Tiempo y mareas, a nadie esperan - Daphne du Maurier
El Departamento de Pencus era una gran extensión de tierra que parecía no tener ni principio ni final. La pequeña marca que delimitaba el inicio de aquella amistosa delimitación política era apenas una lastimosa diferencia en la estructura de la calle; de pronto cemento y, de pronto, tierra rocosa.
Según lo viajeros, cuando el carro comenzara a dar saltos y zancadas, estabas en Pencus. Nadie prestaba atención al simpático cartel oxidado que especificaba en letras grandes y aparentemente azules: «¡Bienvenidos a Pencus!». Así de abandonado era. Su interior era un salpicadero de pueblitos, algunos más pequeños que otros, enterrados entre montañas, porque Pencus estaba repleto de montañas.
Los viajeros menos experimentados en la materia sufrían grandes bajas de presión y nauseas al rodear y trepar las cumbres por la ruta. Era ocasional ver a alguno vomitando a los pies de la calle, o a un par más bajando en el estacionamiento más cercano para comprar agua y caramelos masticables. Aun así, el paisaje era precioso; la vegetación se expandía a lo lejos ondeando, contrastando su verde color con el azul del cielo.

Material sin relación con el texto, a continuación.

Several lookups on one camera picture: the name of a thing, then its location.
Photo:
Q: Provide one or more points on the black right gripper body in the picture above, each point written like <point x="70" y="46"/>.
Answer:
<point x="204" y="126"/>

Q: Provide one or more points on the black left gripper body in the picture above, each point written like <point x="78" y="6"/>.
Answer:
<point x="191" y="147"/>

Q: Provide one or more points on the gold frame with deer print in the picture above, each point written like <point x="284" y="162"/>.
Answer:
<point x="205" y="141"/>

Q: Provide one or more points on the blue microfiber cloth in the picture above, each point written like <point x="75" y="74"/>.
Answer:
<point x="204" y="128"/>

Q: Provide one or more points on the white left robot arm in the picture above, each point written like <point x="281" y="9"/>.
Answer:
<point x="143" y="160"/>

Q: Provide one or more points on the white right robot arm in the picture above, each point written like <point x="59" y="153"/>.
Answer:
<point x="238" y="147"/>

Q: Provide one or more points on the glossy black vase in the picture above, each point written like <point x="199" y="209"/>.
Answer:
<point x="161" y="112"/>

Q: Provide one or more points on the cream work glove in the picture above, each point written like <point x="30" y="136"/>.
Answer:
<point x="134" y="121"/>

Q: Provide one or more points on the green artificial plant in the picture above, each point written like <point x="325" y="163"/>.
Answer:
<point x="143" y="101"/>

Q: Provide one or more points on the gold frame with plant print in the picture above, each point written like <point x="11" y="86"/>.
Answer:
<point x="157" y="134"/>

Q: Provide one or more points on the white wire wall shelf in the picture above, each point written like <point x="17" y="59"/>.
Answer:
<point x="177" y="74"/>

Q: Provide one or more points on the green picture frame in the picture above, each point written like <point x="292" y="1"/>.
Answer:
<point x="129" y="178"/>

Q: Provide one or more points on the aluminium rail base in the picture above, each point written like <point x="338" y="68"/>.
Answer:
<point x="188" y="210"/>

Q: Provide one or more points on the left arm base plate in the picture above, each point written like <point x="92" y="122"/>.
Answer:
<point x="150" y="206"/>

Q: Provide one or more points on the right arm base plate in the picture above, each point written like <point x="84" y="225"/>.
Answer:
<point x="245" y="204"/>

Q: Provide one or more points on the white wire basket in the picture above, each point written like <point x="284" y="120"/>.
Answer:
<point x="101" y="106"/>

Condina era un pequeño pueblito en el ojo de Pencus. Sin llegada directa más que una ruta abandonada franqueando el bosque, Condina quedaba ligeramente condenada al abandono social. Y aun así era un pueblito encantador. Olvidado por el resto del país, el resto del continente y el resto del mundo, los habitantes de ese pequeño espacio entre montañas disfrutaban de la tranquilidad que suponía vivir inmersos en el medio de la nada.

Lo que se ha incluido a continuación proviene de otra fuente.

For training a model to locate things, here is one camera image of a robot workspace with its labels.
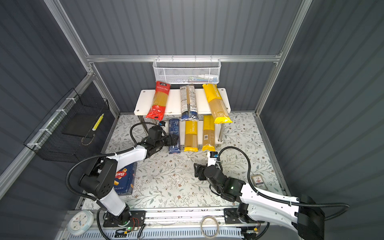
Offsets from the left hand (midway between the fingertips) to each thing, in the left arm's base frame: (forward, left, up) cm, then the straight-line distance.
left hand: (174, 137), depth 92 cm
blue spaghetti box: (+8, +1, -2) cm, 8 cm away
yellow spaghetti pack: (+5, -22, -2) cm, 22 cm away
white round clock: (-44, +42, -9) cm, 62 cm away
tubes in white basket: (+28, -12, +23) cm, 38 cm away
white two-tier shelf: (+10, +16, +23) cm, 30 cm away
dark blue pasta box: (-25, +25, -4) cm, 35 cm away
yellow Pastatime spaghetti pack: (+3, -10, -3) cm, 11 cm away
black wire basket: (-8, +49, +17) cm, 52 cm away
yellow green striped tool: (-2, +39, +17) cm, 42 cm away
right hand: (-20, -16, +2) cm, 26 cm away
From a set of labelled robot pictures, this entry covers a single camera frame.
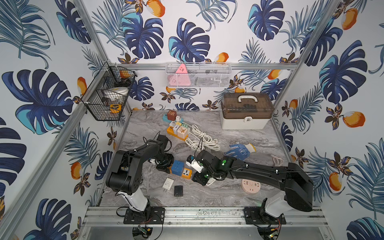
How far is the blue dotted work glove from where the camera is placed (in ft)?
3.20

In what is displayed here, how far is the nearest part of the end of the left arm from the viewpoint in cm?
80

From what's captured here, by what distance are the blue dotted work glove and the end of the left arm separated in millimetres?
366

Danna también apreciaba Condina, aunque con frecuencia quería largarse de allí en un auto a toda velocidad, gritando, con un refresco en la mano y alguna canción de Queen de fondo. Era una idea que había perdido sentido después del accidente de sus padres.
La llegada de toda la familia Fisher no hizo más que alterar al pueblo. Con apenas un par de habitantes de más, Condina era perfectamente consciente de la familia rara que solía habitar La Casa Embrujada. Como era consciente también de su huesuda vegetación del cierto bosque en el este y la repentina y conflictiva sobrepoblación de zanates. Y claro, ver a toda una muchedumbre rancia caminando por las calles, desprendiendo toda la energía contaminada que cargaban en la sangre, no alegraba a nadie.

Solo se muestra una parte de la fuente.